Most efforts to characterize sequence variation of HIV isolates has been directed toward the structural envelope gene. Few studies have evaluated the sequence variability of auxiliary genes such as nef. In this study 41 new HIV-1 strains, representing the majority of the described envelope subtypes of HIV-1 (A to H), were genetically characterized in the nef region. Phylogenetic analysis showed that 34 strains could be classified in the same subtype in nef and env, and 7 (19%) of the 41 new viruses were recombinants. For two of the seven strains, recombination occurred upstream of the nef gene, whereas for five of the seven strains recombination occurred within the nef gene with a crossover close to the 5' end of the LTR (long terminal repeat). The low intersubtype distance between subtype B and D in the nef gene confirms previous observations in the pol, env, and gag genes, which suggest a common ancestor for these subtypes. The majority of all the previously described functional domains in the nef gene were relatively conserved among the different subtypes, with only minor differences being observed. The myristoylation signal among the different subtypes, with only minor differences being observed. The myristoylation signal was less conserved for subtype C, with one or more amino acid changes being observed at positions 3, 4, and 5. The highly conserved acidic region (positions 62 to 65), critical for the enhancement of viral synthesis with an increased virus growth rate, was less conserved among the subtype G strains from our study. At least three epitopic regions of the nef gene have been defined and each can be recognized by CTLs under a variety of HLA restrictions; all were also relatively well conserved between the different genetic subtypes. Despite the relatively important genetic variation in nef sequences obtained among the different genetic subtypes, functional domains and CTL epitopes were relatively well conserved. In vitro and/or in vivo studies are necessary to study the relevance of the observed differences.

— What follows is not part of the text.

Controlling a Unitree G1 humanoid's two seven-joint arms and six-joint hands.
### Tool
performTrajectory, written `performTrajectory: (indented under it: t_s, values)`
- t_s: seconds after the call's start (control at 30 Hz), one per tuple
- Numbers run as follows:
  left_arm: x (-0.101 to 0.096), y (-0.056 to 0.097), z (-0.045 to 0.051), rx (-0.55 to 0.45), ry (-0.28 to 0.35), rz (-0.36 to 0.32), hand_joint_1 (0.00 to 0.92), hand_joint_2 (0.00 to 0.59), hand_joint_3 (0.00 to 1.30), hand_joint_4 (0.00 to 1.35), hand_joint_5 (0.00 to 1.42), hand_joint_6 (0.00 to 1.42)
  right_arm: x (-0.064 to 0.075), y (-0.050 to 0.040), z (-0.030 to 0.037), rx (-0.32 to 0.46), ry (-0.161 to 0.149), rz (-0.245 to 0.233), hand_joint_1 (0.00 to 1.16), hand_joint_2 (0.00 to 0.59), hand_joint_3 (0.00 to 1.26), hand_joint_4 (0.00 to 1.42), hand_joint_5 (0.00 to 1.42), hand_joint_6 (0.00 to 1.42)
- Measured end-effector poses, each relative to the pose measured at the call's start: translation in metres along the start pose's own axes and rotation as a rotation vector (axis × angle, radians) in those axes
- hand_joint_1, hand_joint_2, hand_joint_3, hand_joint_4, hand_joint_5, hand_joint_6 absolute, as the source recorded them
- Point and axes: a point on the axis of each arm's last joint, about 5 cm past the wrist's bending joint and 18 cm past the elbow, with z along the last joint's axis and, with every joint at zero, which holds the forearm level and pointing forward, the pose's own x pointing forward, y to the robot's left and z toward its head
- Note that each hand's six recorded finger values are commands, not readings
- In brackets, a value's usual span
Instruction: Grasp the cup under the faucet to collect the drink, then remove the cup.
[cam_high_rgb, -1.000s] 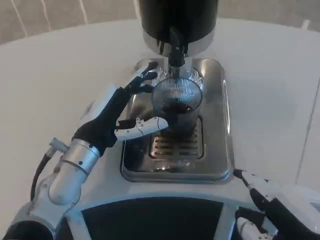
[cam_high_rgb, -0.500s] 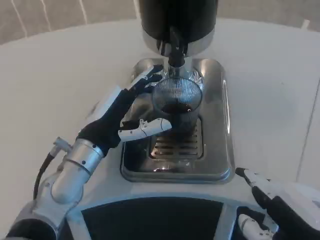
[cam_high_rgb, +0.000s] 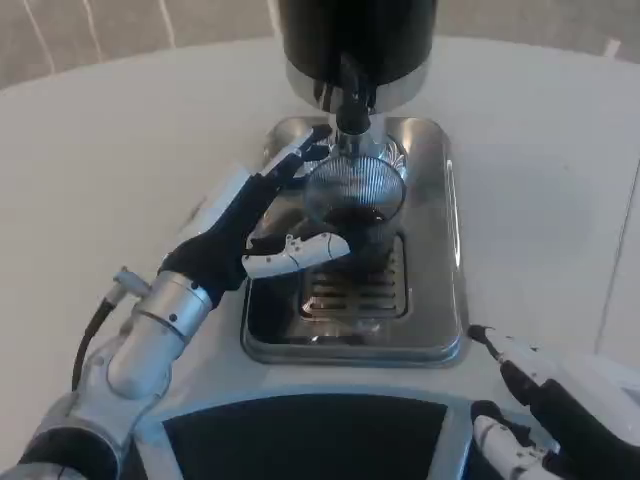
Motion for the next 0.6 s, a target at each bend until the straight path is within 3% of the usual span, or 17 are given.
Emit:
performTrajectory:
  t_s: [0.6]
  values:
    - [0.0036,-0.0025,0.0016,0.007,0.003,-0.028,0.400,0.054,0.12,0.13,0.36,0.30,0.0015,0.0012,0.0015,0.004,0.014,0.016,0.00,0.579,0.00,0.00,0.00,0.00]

大多数对HIV分离株序列变异特征的研究都集中在结构包膜基因上。很少有研究评估辅助基因如nef的序列变异性。在本研究中,对41株新的HIV-1毒株(代表了HIV-1描述的大多数包膜亚型,即A至H)的nef区域进行了基因特征分析。系统发育分析表明,34株毒株在nef和env中可归为同一亚型,41株新病毒中有7株(19%)是重组体。在这7株毒株中,有2株的重组发生在nef基因上游,而另外5株的重组发生在nef基因内部,交叉点靠近长末端重复序列(LTR)的5'端。nef基因中B亚型和D亚型之间的低亚型间距离证实了之前在pol、env和gag基因中的观察结果,这表明这些亚型有共同的祖先。在不同亚型中,nef基因中所有先前描述的功能结构域大多相对保守,仅观察到微小差异。不同亚型间的肉豆蔻酰化信号仅观察到微小差异。C亚型的肉豆蔻酰化信号保守性较差,在第3、4和5位观察到一个或多个氨基酸变化。在我们研究的G亚型毒株中,对病毒合成增强和病毒生长速率增加至关重要的高度保守的酸性区域(第62至65位)保守性较差。nef基因至少已定义了三个表位区域,并且在多种HLA限制下每个区域都能被细胞毒性T淋巴细胞(CTL)识别;在不同的基因亚型之间它们也相对保守。尽管在不同基因亚型中获得的nef序列存在相对重要的遗传变异,但功能结构域和CTL表位相对保守。需要进行体外和/或体内研究来探讨所观察到差异的相关性。